Verbatim, and with nothing else, reproduce the data below from its first line through the line containing "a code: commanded".

─── Exercise material ───

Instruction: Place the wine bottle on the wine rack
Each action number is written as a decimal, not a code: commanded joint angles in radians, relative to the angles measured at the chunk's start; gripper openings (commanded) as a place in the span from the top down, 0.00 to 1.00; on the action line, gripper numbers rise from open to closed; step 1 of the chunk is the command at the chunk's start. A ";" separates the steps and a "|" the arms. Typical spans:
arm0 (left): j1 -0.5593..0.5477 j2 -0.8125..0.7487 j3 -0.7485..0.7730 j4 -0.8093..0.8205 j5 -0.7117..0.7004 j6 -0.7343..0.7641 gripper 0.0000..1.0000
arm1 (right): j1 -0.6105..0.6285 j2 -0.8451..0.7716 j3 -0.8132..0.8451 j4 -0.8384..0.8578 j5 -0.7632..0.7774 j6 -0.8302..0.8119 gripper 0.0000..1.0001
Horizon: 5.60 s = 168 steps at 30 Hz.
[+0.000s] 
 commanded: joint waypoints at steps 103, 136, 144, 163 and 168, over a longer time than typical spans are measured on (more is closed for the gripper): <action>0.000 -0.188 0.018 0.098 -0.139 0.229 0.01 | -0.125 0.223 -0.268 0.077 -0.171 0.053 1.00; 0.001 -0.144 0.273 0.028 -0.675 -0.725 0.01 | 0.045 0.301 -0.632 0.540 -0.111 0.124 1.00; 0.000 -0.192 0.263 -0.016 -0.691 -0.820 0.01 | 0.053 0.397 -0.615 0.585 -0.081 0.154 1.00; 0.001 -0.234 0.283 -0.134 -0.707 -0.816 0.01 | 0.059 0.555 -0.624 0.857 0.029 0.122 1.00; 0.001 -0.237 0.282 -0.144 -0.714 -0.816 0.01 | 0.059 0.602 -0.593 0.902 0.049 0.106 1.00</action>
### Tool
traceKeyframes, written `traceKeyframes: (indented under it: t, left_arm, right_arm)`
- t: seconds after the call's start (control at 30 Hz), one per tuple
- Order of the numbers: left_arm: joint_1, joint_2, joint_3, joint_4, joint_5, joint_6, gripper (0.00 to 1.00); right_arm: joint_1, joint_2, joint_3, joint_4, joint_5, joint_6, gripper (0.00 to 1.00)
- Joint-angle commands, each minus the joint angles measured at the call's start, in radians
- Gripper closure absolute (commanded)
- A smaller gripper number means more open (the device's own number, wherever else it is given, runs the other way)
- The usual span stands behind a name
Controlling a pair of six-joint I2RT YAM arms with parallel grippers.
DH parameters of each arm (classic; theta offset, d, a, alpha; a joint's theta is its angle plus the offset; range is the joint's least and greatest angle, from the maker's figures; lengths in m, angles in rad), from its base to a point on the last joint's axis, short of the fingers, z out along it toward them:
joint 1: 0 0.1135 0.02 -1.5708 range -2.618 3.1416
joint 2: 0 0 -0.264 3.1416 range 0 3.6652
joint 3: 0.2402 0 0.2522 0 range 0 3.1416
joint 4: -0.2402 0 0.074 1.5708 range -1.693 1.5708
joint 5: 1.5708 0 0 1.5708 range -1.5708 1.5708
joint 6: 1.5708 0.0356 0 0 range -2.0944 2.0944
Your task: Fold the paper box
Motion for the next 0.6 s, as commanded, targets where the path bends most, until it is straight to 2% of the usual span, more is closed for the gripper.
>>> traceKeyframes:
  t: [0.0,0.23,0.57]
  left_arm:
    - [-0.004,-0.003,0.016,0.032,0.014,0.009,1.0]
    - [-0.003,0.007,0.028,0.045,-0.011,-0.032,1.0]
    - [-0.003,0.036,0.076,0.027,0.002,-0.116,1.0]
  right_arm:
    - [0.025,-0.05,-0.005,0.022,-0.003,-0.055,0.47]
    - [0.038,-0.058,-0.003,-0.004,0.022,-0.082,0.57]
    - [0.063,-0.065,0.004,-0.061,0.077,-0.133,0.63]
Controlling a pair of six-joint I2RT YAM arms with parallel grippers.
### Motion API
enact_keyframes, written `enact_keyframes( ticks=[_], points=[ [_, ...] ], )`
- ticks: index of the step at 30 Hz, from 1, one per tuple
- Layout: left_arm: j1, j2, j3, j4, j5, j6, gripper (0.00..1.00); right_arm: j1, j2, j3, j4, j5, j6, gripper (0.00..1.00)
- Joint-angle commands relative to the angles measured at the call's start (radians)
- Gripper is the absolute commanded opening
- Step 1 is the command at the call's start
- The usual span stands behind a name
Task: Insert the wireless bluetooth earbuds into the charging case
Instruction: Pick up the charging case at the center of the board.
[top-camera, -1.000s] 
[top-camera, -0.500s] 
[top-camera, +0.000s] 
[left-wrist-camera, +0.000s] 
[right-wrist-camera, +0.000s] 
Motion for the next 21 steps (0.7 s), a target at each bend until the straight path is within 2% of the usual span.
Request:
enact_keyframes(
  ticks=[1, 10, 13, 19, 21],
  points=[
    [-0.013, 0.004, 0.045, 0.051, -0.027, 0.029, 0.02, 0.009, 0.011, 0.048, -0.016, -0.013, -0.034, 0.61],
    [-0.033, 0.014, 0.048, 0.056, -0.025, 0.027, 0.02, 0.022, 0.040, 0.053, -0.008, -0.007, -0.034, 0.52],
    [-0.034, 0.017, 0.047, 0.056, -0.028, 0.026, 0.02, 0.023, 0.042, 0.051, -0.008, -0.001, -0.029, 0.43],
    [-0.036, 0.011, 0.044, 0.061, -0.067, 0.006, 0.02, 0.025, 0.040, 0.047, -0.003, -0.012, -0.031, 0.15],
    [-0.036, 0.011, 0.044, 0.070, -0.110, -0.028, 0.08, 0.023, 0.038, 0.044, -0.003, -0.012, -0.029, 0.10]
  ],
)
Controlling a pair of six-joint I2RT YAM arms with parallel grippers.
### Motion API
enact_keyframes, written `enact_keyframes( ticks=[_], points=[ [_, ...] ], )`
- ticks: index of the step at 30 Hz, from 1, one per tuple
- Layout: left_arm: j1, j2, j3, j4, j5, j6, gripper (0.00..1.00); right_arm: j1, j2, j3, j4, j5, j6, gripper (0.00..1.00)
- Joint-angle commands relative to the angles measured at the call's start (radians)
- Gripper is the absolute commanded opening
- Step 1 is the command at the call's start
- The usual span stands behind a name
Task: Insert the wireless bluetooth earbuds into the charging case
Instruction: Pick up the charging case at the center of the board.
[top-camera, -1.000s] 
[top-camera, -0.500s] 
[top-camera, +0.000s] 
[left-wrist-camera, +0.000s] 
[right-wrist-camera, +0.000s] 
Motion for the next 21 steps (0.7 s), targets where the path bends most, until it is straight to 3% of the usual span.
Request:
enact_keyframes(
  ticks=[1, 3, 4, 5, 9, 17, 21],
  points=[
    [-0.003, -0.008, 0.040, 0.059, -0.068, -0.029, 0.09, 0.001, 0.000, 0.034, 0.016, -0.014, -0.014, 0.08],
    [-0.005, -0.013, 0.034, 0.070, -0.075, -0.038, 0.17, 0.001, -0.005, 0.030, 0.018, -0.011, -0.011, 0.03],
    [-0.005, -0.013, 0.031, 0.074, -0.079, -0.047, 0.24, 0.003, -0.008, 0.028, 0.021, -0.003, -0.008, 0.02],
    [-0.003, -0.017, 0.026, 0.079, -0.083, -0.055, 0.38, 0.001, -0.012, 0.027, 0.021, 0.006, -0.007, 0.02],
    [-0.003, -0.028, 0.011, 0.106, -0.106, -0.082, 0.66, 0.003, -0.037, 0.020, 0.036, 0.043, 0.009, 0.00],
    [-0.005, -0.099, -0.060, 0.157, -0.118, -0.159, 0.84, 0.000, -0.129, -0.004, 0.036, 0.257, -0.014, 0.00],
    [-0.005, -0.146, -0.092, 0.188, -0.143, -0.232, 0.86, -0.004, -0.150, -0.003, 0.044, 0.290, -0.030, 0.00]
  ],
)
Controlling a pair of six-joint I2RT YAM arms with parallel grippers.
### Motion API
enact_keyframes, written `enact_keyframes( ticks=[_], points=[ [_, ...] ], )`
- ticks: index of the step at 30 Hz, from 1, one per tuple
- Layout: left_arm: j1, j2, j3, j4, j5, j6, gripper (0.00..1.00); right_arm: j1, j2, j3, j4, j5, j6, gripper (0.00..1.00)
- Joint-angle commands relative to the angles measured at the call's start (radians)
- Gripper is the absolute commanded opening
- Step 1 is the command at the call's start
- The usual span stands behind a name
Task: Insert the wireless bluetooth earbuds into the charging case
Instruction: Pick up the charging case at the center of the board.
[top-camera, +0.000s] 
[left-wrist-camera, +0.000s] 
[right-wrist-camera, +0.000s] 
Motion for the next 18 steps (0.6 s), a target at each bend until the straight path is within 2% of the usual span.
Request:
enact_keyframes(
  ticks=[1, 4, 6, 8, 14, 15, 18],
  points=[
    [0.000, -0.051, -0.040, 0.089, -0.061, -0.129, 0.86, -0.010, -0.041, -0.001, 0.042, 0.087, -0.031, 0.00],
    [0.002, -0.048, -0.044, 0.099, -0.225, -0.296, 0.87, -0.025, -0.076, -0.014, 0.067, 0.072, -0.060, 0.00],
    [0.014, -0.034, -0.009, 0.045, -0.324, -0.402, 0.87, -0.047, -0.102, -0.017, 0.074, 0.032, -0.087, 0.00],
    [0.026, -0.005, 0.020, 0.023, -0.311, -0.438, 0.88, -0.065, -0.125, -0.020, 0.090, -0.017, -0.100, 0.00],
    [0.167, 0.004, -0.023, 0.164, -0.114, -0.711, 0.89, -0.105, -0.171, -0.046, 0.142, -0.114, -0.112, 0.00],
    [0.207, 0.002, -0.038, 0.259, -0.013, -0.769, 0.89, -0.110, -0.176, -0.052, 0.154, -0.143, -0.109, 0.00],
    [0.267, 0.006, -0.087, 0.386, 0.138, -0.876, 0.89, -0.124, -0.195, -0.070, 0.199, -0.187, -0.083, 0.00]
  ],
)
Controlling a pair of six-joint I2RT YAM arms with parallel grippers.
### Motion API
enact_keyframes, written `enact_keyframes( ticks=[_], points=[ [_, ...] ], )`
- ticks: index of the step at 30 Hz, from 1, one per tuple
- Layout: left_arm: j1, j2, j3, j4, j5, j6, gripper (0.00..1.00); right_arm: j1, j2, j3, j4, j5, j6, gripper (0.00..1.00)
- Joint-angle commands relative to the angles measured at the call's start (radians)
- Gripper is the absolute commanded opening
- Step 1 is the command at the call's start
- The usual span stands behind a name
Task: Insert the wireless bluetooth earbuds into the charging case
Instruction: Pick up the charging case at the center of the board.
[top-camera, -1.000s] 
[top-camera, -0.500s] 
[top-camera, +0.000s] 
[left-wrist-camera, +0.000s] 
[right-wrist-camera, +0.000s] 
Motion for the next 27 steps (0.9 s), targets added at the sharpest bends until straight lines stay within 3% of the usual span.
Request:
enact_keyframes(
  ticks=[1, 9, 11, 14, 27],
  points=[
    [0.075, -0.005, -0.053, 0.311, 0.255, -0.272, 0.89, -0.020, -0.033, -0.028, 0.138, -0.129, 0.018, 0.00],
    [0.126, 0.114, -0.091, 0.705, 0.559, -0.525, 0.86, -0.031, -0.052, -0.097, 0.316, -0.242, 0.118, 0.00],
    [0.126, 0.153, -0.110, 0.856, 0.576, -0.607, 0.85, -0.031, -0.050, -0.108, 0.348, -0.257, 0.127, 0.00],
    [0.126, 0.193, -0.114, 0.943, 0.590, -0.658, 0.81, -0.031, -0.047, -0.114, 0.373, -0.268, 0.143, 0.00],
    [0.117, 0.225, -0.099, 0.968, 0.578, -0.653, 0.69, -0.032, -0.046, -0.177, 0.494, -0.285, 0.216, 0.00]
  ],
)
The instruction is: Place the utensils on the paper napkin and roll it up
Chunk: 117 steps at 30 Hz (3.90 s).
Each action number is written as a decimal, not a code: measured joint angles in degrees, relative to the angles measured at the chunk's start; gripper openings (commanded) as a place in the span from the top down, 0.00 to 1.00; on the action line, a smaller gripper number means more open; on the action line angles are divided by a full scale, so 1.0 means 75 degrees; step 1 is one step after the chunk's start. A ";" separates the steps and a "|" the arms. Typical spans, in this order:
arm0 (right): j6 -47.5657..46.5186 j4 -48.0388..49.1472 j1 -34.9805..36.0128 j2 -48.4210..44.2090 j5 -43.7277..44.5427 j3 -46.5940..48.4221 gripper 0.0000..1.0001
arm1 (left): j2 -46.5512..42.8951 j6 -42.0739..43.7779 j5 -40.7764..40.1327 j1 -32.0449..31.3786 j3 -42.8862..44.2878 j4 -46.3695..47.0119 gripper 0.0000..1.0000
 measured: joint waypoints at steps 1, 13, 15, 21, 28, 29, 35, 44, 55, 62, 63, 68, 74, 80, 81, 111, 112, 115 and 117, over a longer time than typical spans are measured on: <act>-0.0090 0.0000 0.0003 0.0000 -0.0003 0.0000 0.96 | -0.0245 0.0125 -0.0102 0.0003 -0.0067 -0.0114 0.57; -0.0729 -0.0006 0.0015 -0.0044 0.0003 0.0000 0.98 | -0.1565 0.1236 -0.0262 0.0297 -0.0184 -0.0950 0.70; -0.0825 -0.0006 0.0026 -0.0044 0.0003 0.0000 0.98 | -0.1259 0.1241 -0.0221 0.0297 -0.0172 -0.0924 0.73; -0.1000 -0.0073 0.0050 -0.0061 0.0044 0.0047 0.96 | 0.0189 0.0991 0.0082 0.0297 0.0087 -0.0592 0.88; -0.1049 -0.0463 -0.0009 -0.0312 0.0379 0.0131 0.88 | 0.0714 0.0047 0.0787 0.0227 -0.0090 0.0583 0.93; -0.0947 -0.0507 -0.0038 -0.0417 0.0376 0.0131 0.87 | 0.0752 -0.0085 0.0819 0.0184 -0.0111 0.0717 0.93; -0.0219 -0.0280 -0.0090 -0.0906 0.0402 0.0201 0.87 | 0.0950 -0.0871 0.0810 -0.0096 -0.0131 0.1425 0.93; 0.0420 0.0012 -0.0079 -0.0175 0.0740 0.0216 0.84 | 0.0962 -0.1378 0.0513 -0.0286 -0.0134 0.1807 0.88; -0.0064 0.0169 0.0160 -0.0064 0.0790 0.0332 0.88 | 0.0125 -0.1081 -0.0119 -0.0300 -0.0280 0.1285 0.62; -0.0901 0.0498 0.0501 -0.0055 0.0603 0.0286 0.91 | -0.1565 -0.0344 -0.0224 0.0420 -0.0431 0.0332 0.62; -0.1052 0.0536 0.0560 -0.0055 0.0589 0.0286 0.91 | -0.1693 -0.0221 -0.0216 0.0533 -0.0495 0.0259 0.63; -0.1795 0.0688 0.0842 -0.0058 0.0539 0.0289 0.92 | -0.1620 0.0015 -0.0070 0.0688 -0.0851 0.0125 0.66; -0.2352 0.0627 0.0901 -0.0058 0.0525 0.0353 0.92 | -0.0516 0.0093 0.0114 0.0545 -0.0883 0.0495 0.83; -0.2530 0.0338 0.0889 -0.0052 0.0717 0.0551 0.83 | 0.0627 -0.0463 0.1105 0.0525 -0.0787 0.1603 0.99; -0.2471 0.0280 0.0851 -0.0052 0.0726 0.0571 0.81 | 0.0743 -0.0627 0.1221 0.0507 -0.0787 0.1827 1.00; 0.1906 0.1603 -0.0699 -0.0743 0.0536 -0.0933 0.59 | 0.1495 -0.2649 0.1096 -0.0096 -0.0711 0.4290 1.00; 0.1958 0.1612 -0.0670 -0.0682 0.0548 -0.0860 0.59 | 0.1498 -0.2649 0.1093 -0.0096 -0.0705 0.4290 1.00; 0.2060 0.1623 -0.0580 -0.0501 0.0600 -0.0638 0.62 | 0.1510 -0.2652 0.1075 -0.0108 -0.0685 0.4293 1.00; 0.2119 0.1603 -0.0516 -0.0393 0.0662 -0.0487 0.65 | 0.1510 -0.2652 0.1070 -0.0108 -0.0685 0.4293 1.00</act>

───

■ **Reply**
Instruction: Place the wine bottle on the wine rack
Each action number is written as a decimal, not a code: commanded joint angles in radians, relative to the angles measured at the chunk's start; gripper openings (commanded) as a place in the span from the top down, 0.00 to 1.00; on the action line, gripper numbers rise from open to closed; step 1 of the chunk is the command at the chunk's start. A ";" separates the steps and a "|" the arms. Typical spans:

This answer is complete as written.